Computational approaches for identification of active regulatory regions in plant genomes

Authors Affiliation(s)

Data Science and Informatics, E.I. DuPont Knowledge Center, ICICI Knowledge Park, Genome Valley, Hyderabad 500078, Telangana, INDIA

Can J Biotech, Volume 1, Special Issue-Supplement, Page 234, DOI: https://doi.org/10.24870/cjb.2017-a219

Presenting and *Corresponding author: sunil.kumar@pioneer.com

Abstract

Identifying mechanisms governing gene regulation is important for improving gene expression in plants. Past computational approaches for studying regulatory associations specially to identify protein-DNA interactions suffered due to unavailability of huge amount of genetic data required to identify such loci at a global level.
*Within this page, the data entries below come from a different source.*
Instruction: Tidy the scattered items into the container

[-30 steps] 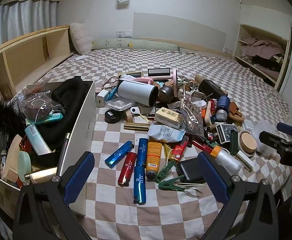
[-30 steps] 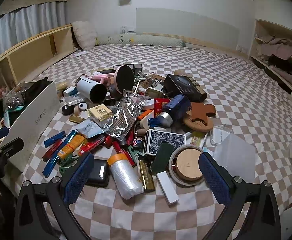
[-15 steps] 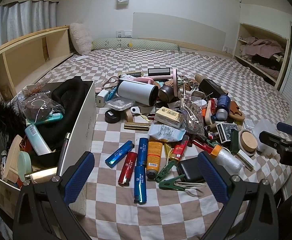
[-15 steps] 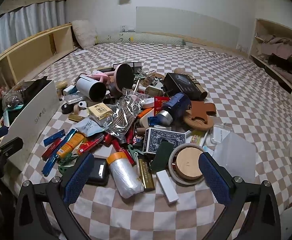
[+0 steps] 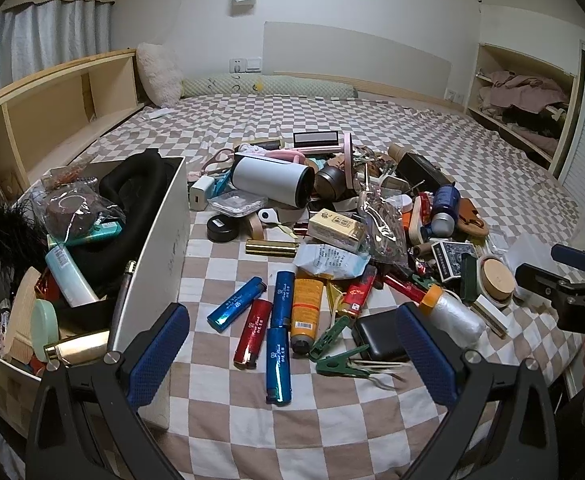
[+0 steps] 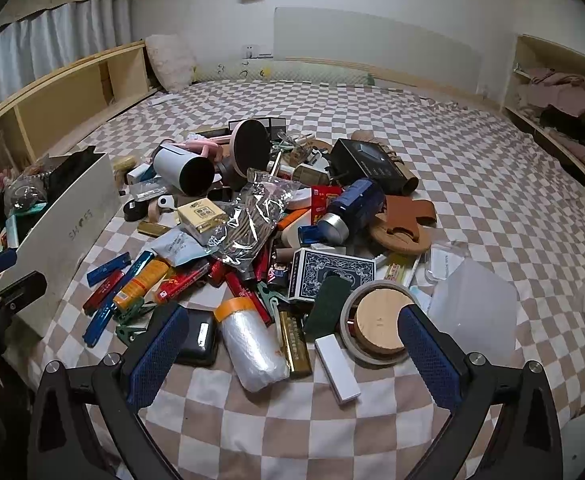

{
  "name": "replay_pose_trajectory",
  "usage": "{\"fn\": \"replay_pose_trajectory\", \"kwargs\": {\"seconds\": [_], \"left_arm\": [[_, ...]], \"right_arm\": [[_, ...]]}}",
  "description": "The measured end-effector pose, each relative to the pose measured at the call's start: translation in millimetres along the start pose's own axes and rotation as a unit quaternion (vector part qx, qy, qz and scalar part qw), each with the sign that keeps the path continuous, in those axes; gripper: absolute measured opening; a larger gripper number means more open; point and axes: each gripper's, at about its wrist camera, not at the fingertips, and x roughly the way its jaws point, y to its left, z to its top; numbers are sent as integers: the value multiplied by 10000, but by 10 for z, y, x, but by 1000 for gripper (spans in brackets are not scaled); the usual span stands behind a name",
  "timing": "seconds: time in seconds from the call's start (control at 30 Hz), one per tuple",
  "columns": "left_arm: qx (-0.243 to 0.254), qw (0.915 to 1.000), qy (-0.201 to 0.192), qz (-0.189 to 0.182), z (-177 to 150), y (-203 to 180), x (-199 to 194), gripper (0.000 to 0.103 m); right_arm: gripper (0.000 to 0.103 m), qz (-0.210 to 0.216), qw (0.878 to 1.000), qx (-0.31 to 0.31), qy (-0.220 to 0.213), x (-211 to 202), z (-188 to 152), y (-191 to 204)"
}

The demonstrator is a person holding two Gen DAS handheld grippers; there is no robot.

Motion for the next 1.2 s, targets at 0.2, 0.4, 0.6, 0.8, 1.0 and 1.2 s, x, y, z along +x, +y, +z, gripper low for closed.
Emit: {"fn": "replay_pose_trajectory", "kwargs": {"seconds": [0.2,0.4,0.6,0.8,1.0,1.2], "left_arm": [[-24,9996,129,-255,-27,-34,33,103],[26,9991,259,-347,-66,-103,85,103],[239,9988,411,-141,-140,-177,151,103],[362,9968,691,-183,-229,-208,250,103],[489,9950,838,-250,-284,-266,311,103],[458,9935,972,-365,-317,-262,355,103]], "right_arm": [[103,357,9991,34,-236,-56,-12,8],[103,463,9972,62,-584,-101,-18,41],[103,610,9979,-25,-222,19,-57,54],[103,313,9981,-499,180,179,-170,178],[103,241,9964,-308,751,399,-274,125],[103,358,9947,-397,874,534,-327,144]]}}
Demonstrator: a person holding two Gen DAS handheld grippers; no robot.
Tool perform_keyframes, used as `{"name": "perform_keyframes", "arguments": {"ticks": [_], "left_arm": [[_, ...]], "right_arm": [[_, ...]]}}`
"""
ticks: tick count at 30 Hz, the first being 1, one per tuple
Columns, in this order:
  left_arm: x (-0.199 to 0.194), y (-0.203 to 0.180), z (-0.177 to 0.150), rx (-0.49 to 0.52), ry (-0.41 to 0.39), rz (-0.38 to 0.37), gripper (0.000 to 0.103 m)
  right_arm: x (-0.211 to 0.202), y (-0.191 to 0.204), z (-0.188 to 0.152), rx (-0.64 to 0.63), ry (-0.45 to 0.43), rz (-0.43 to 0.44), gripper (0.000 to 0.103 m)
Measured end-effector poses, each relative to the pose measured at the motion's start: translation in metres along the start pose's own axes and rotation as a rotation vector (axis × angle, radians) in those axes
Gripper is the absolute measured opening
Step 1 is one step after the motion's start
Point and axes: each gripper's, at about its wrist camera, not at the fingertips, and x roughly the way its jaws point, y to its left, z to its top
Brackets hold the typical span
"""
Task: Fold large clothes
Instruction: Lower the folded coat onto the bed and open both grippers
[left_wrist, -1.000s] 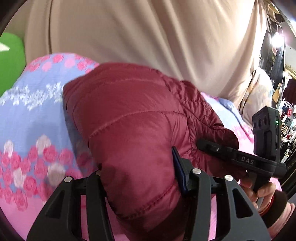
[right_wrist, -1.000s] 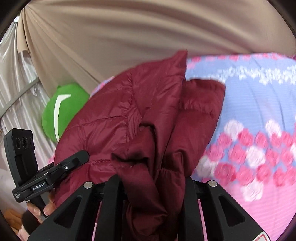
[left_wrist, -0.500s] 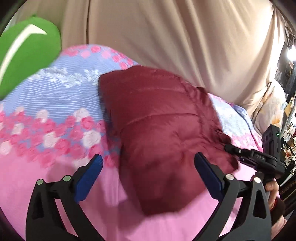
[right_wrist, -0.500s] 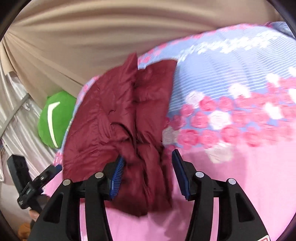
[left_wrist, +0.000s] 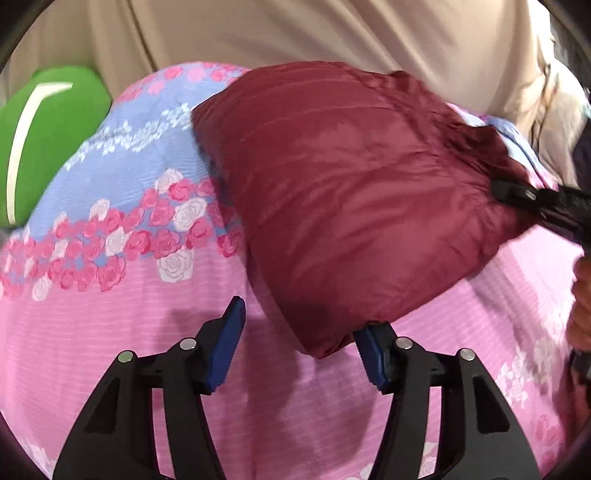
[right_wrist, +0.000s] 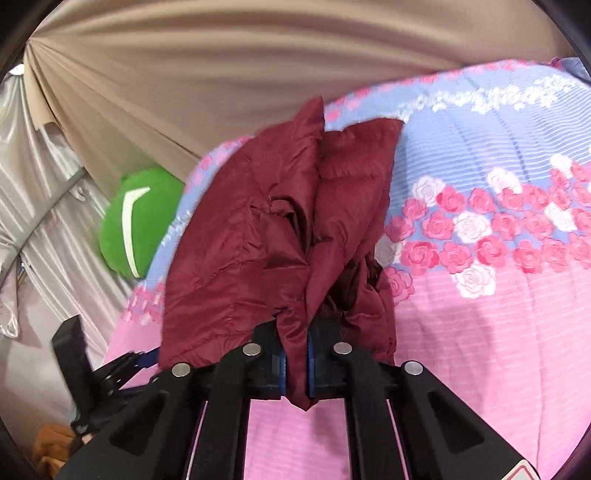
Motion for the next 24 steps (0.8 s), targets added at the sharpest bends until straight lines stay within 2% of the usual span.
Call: {"name": "perform_keyframes", "arguments": {"ticks": [2, 4, 9, 12, 15, 17, 18, 20, 22, 24], "left_arm": [[0.005, 0.001, -0.003, 0.006, 0.008, 0.026, 0.056], [0.016, 0.001, -0.007, 0.017, 0.034, 0.046, 0.056], [0.024, -0.001, -0.006, 0.017, 0.025, 0.078, 0.057], [0.012, -0.004, -0.009, 0.027, 0.014, 0.094, 0.057], [-0.026, -0.017, -0.016, 0.065, -0.047, 0.097, 0.059], [-0.057, -0.027, -0.015, 0.071, -0.109, 0.092, 0.066], [-0.066, -0.030, -0.013, 0.068, -0.134, 0.095, 0.070], [-0.079, -0.039, 0.001, 0.030, -0.185, 0.114, 0.073], [-0.075, -0.045, 0.015, 0.006, -0.194, 0.114, 0.073], [-0.057, -0.051, 0.027, -0.021, -0.171, 0.144, 0.073]], "right_arm": [[0.002, 0.000, -0.012, -0.011, 0.008, -0.037, 0.006], [0.022, -0.010, -0.025, 0.003, 0.062, -0.083, 0.006], [0.041, -0.023, -0.024, 0.049, 0.105, -0.066, 0.006], [0.030, -0.029, -0.024, 0.076, 0.107, -0.034, 0.013], [-0.001, -0.030, -0.023, 0.076, 0.063, -0.072, 0.025], [-0.025, -0.016, -0.022, 0.014, -0.006, -0.138, 0.025], [-0.033, -0.006, -0.020, -0.023, -0.033, -0.150, 0.024], [-0.036, 0.018, -0.017, -0.100, -0.051, -0.159, 0.019], [-0.026, 0.048, -0.019, -0.223, -0.053, -0.187, 0.011], [-0.009, 0.058, -0.026, -0.303, -0.027, -0.226, 0.005]]}}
However, recent advancement in genomic technologies, such as ChIP-seq, ATACseq and RNAseq is driving this discovery process with unprecedented pace. In the current work, we integrate multiple different omics data to build regulatory network in maize and rice genome. ATACseq, RNAseq, Bind-n-seq datasets were generated in-house and complemented with other data obtained from public resources such as DNAseI and H3K27ac for different developmental stages of rice. A robust computational pipeline was built to identify open chromatin regions using ATACseq data which was then associated with genome-wide binding site for specific transcription factors. The motifs for these transcription factors were discovered de novo using bind-n-seq method. The discovered motifs where used to predict the binding sites across genome. These putative binding sites falling in open chromatin regions were then analyzed in context of differentially expressed genes in various developmental stages. This integrative analysis has led us to identify various active regulatory regions in cis-promoter as well as distal enhancers.